» **WHAT IS NEEDED**:
Do any lines in the data below contain "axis"? If so, copy every one of them.

» **SUPPLIED INFORMATION**:
──────────
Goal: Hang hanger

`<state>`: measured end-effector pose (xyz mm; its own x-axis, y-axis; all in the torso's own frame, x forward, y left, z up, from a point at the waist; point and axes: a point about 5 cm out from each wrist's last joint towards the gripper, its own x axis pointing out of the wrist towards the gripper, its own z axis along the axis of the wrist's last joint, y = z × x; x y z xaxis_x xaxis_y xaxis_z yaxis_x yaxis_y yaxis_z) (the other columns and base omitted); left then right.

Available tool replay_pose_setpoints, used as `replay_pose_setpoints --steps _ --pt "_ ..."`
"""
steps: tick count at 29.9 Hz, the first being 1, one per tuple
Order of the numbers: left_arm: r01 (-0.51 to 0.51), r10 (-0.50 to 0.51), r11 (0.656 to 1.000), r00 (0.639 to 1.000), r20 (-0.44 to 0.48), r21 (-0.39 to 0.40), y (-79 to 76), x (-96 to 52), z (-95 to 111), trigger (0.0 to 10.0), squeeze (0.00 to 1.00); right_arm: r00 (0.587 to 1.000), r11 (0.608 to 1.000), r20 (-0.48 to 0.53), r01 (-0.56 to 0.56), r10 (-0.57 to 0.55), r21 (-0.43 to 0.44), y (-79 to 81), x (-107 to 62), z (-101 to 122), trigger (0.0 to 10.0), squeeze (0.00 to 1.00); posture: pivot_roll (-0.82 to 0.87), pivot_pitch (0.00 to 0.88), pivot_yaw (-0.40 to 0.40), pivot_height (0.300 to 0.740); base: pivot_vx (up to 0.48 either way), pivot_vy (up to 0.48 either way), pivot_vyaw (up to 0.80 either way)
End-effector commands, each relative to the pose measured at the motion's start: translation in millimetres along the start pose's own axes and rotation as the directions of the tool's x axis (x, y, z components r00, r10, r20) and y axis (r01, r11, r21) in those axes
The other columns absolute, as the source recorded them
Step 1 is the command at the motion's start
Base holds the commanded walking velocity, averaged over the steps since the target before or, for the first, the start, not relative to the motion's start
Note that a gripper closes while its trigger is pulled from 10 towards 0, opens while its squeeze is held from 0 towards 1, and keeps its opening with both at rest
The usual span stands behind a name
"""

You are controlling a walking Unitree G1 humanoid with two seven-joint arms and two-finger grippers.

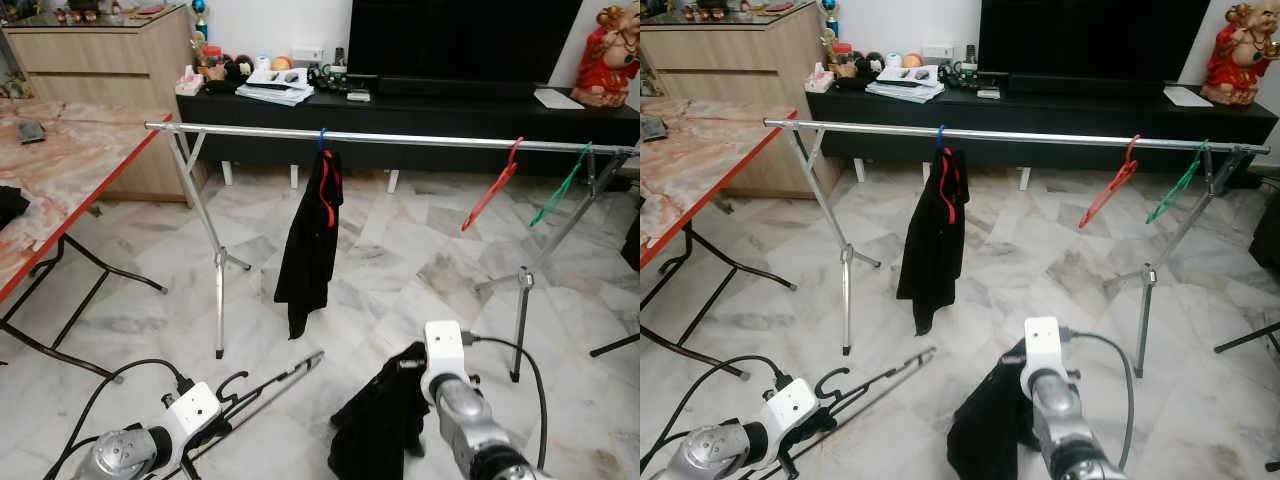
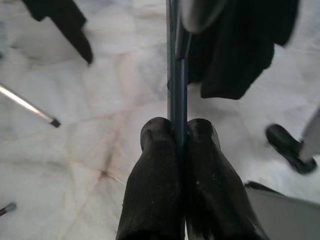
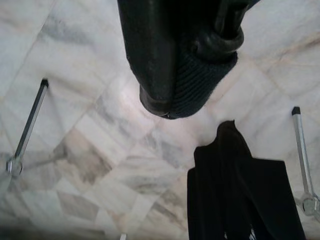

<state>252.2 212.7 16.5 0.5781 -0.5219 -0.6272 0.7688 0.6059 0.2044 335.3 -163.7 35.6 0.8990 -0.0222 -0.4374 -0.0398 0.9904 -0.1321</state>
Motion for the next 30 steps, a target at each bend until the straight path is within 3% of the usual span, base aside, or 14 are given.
replay_pose_setpoints --steps 1,9,21,25,30 --pt "0.079 -0.079 0.996 0.997 -0.017 0.035 -1.8 -1.6 8 10.0 0.0 0.999 1.0 0.033 0.009 -0.008 -0.027 -3.5 3.3 16 10.0 0.0 0.09 0.0 -0.031 0.74 0.0 0.0 0.0" --pt "0.187 -0.188 0.973 0.982 -0.008 0.134 -5.3 -2.3 39 10.0 0.0 0.999 1.0 0.031 -0.016 0.016 -0.015 4.4 6.0 27 10.0 0.0 0.1 0.0 -0.039 0.74 0.0 0.0 0.0" --pt "0.262 -0.262 0.954 0.965 -0.018 0.144 -5.1 -7.4 68 10.0 0.0 0.998 0.999 0.069 -0.004 0.001 0.041 15.3 10.0 55 10.0 0.0 0.11 0.0 -0.045 0.74 0.0 0.0 0.0" --pt "0.212 -0.217 0.966 0.976 0.017 0.147 -0.4 -2.6 77 10.0 0.0 0.998 0.996 0.059 -0.026 0.021 0.081 20.2 10.2 56 10.0 0.0 0.12 0.0 -0.049 0.74 0.0 0.0 0.0" --pt "0.214 -0.22 0.968 0.975 0.03 0.133 -2.6 0.5 83 10.0 0.0 0.998 0.997 0.026 -0.056 0.055 0.061 26.8 9.5 49 10.0 0.0 0.13 0.0 -0.05 0.74 0.0 0.0 0.0"
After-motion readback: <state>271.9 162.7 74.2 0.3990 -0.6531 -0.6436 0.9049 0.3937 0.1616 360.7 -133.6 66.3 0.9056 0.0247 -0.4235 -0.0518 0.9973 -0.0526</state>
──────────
» **RESPONSE TO THE EXERCISE**:
`<state>`: measured end-effector pose (xyz mm; its own x-axis, y-axis; all in the torso's own frame, x forward, y left, z up, from a point at the waist; point and axes: a point about 5 cm out from each wrist's last joint towards the gripper, its own x axis pointing out of the wrist towards the gripper, its own z axis along the axis of the wrist's last joint, y = z × x; x y z xaxis_x xaxis_y xaxis_z yaxis_x yaxis_y yaxis_z) (the other columns and base omitted); left then right.
End-effector commands, each relative to the pose measured at the motion's start: translation in millimetres along the start pose's own axes and rotation as the directions of the tool's x axis (x, y, z components r00, r10, r20) and y axis (r01, r11, r21) in those axes

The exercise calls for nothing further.